In this notebook, I've developed several helper functions to enhance the creation of visualizations and enhance the overall code's clarity. These functions were pivotal in streamlining the visualization process for presenting model results.

The creation of these helper functions has simplified the generation of intricate visualizations, allowing me to dedicate less time to coding and more time to in-depth data analysis. Furthermore, these functions contribute to code modularity, making it more comprehensible by breaking down complex operations into smaller, more manageable segments. Without these functions, the visualization process would be both more laborious and time-intensive.

In [1]:
def create_pie_chart(dataframe, column_name):
    plot_df = dataframe[column_name].value_counts()
    plot_df.plot(kind="pie")
    plt.show() # a pie chart function 

In [2]:
def create_barplot(dataframe, column_name):
    color = sns.color_palette()
    int_level = dataframe[column_name].value_counts()
    plt.figure(figsize=(8,4))
    sns.barplot(int_level.index, int_level.values, alpha=0.8, color=color[1])
    plt.ylabel('Number of Occurrences', fontsize=12)
    plt.xlabel('column_name', fontsize=12)
    plt.show()

In [4]:
def create_freq_tables(dataframe, column_name,desc):
    # one way frequency table for the species column. 
    freq_table = pd.crosstab(dataframe[column_name], desc) # desc: description of the proportioon column 
  
    # frequency table in proportion of species 
    freq_table= freq_table/len(dataframe) 
    print(freq_table)

Below I define a "my_catplot" function and a "my_histplot" function.I used these two fuctions in the "fraud detection" project.

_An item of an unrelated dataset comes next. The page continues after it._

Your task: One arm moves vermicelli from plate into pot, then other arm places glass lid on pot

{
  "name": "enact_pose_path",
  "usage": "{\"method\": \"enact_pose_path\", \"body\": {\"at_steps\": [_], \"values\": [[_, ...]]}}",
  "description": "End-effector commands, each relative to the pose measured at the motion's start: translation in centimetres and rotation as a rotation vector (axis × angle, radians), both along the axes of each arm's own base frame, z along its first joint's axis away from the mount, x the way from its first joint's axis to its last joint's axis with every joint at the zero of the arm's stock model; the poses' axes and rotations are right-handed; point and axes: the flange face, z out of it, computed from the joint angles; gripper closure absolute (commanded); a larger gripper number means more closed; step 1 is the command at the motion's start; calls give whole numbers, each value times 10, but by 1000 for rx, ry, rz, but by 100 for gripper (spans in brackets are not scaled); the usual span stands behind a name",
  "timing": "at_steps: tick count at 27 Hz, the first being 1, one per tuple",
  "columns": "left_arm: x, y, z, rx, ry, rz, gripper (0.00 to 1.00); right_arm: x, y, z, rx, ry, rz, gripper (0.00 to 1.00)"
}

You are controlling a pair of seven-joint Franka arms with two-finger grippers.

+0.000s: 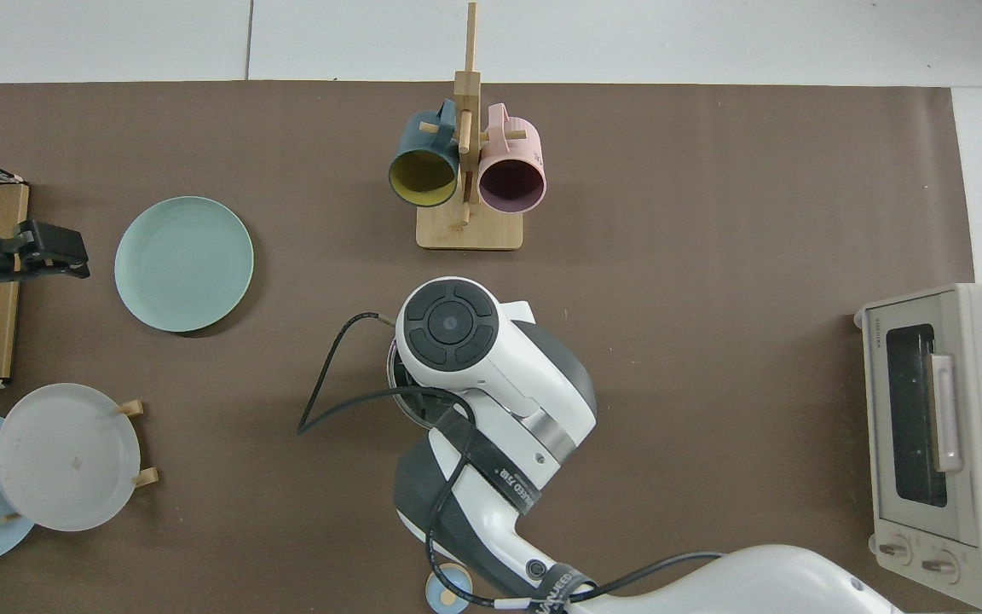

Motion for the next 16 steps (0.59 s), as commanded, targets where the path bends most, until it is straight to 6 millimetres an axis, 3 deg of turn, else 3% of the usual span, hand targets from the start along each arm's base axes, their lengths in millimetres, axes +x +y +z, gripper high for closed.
{"method": "enact_pose_path", "body": {"at_steps": [1,16], "values": [[-6,0,7,8,6,-1,1,-1,2,1,-15,-39,-38,100],[-11,-1,15,2,-9,1,1,-4,10,3,-3,-71,-73,100]]}}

my_catplot is a function to create separate bars within each category in the plot. For instance, I can plot the distribution of categorical variable within the outcome = 1 category. 

my_histplot is a function to create separate histgrams for different categories. This allows us to visualize the distributiono of numeric data within different groups (outcome =1 or 0). It can be particularly useful when we want to compare the distributions of two or more groups. 

In [None]:
def my_catplot(dataframe, column_name,feature=None, ax=None):
    sns.countplot(data=dataframe[:100000], x=feature, hue=column_name, palette=(palette[0], palette[-1]), ax=ax)
    ax.set_xlabel('Number of Observations')
    ax.set_ylabel(f'{feature}')

def my_histplot(dataframe, column_name,feature=None, ax=None):
    sns.histplot(data=dataframe[:100000], 
                         x=feature, 
                         hue=column_name, 
                         kde=True, 
                         element='step', 
                         palette=(palette[0], 
                                  palette[-1]), 
                         ax=ax,
                         log_scale=True)
    ax.set_ylabel('Number of Observations')
    ax.set_xlabel(f'{feature}')
    mean_value_f = dataframe[dataframe[column_name]==False][feature].mean()
    mean_value_t = dataframe[dataframe[column_name]==True][feature].mean()
    ax.axvline(x=mean_value_f, 
               color=palette[0])
    ax.axvline(x=mean_value_t, 
                color=palette[-1])
    ax.annotate(f'Mean {feature}\n for regular transactions: ${mean_value_f:,.2f}', 
                 xy=(0.1, 0.5),
                 xycoords='axes fraction',
                 font='roboto',
                 fontstyle='italic')
    ax.annotate(f'Mean {feature}\n for fraudulent transactions: ${mean_value_t:,.2f}', 
                 xy=(0.1, 0.3),
                 xycoords='axes fraction',
                 font='roboto',
                 fontstyle='italic')